On how many lines of these entries does the word "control" occur? State the number alone.

[Dataset excerpts]
--------------------------------
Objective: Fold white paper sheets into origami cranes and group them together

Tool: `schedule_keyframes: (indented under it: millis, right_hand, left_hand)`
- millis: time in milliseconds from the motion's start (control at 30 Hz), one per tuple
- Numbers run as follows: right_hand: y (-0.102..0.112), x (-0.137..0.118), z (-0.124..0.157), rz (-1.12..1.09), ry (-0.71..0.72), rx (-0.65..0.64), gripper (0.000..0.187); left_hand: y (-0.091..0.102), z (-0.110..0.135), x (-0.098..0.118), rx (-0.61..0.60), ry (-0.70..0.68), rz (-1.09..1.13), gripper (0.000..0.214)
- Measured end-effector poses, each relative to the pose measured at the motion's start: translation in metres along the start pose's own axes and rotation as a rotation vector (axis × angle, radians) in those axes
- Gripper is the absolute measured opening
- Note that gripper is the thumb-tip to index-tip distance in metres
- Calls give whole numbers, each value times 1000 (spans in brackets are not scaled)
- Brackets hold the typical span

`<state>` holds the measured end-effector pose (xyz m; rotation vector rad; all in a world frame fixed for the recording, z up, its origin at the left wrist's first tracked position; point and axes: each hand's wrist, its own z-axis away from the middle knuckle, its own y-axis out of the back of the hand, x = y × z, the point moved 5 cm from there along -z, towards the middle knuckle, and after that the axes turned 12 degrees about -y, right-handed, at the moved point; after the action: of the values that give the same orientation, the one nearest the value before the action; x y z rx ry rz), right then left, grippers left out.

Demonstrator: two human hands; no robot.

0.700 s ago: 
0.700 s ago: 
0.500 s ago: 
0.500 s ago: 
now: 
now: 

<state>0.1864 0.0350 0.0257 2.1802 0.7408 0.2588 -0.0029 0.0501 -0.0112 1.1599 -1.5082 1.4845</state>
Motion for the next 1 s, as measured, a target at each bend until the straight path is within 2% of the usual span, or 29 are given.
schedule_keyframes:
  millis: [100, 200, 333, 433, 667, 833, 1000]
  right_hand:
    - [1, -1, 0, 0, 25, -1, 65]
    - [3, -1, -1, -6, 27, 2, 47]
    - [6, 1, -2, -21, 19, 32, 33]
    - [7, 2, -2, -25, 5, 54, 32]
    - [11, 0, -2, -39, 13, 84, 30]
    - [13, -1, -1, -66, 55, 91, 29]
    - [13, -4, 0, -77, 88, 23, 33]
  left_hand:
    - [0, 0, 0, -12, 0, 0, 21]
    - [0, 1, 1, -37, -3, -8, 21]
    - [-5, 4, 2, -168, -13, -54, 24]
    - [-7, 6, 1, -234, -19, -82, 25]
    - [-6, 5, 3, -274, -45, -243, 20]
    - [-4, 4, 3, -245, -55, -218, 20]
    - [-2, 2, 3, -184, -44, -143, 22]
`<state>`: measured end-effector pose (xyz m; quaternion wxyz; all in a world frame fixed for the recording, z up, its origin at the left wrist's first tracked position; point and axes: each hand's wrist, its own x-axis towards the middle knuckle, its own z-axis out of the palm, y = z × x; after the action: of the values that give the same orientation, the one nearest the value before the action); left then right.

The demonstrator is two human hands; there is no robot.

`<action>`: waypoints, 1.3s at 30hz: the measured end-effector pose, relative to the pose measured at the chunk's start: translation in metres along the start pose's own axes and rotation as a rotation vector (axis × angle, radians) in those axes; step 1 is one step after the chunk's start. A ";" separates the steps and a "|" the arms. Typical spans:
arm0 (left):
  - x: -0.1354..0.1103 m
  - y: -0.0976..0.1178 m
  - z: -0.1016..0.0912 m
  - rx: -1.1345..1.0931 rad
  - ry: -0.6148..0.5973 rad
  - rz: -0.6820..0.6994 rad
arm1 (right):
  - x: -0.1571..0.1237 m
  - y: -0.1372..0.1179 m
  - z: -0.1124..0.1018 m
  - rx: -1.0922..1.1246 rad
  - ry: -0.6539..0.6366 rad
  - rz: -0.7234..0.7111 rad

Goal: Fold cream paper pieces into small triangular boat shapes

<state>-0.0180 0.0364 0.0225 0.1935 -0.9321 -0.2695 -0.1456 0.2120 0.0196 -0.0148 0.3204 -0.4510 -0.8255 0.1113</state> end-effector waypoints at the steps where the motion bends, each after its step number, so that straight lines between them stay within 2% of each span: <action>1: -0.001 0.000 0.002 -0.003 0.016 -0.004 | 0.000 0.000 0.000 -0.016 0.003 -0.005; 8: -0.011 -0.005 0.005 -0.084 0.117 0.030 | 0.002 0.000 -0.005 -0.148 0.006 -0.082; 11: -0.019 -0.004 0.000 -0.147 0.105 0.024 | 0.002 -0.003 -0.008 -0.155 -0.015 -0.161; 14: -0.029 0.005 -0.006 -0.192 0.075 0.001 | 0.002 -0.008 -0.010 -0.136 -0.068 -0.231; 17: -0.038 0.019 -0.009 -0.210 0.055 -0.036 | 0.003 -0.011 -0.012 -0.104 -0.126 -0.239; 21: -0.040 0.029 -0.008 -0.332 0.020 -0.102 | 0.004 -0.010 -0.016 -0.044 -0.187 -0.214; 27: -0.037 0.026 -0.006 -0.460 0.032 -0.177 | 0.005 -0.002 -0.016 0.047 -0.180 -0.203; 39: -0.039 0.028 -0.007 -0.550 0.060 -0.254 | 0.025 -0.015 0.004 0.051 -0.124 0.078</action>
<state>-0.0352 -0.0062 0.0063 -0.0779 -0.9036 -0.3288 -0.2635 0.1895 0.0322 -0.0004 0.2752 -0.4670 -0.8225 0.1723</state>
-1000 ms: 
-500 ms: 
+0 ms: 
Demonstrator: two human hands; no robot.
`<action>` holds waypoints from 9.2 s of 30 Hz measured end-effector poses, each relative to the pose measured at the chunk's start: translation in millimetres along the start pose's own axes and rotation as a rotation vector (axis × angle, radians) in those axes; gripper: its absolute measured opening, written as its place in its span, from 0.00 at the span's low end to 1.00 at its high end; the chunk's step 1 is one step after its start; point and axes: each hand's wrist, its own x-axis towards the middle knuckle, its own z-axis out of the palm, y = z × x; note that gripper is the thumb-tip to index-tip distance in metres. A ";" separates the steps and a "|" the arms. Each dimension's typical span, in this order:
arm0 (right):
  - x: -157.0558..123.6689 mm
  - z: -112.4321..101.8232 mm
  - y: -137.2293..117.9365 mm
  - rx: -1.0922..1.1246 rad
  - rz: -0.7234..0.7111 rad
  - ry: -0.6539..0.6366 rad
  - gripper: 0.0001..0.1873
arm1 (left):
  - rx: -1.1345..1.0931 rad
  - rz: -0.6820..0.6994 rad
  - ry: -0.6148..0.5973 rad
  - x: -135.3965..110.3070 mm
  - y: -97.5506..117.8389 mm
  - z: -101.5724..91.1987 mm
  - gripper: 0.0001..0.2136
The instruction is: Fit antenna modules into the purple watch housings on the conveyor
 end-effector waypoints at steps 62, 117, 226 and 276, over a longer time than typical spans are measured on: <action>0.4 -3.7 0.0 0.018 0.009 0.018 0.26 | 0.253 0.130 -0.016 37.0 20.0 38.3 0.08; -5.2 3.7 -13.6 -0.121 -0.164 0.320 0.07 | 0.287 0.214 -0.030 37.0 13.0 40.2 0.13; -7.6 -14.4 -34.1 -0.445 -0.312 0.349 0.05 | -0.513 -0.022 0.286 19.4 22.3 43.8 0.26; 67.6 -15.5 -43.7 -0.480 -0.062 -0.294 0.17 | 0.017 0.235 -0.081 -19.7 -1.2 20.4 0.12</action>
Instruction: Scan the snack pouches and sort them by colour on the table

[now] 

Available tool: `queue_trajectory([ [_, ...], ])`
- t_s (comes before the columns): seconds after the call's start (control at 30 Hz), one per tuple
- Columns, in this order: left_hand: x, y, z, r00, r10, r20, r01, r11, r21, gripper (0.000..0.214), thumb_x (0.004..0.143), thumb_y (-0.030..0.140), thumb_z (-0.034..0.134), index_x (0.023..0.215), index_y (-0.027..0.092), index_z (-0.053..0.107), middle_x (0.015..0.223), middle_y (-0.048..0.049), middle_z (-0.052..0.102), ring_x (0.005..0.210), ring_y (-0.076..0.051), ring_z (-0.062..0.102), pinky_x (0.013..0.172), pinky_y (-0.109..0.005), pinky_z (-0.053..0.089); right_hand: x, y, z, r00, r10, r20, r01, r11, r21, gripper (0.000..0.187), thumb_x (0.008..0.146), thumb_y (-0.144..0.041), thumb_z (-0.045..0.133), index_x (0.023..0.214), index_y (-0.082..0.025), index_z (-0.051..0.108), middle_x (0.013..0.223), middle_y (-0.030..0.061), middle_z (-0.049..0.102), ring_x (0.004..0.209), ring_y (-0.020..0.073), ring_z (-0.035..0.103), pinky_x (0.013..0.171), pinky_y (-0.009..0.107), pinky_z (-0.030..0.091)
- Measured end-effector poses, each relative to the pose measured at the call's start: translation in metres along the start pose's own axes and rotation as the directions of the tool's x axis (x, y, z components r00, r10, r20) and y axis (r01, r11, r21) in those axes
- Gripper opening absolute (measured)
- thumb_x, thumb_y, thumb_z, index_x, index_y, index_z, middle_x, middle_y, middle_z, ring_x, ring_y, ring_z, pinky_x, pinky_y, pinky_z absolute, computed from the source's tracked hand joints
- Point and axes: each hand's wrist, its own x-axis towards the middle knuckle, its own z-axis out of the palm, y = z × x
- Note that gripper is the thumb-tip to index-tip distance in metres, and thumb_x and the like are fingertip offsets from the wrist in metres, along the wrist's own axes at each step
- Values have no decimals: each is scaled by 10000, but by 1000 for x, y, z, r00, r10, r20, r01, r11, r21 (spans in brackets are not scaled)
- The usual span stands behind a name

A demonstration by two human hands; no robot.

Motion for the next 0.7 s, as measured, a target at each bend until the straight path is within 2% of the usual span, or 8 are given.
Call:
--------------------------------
_Your solution_: 2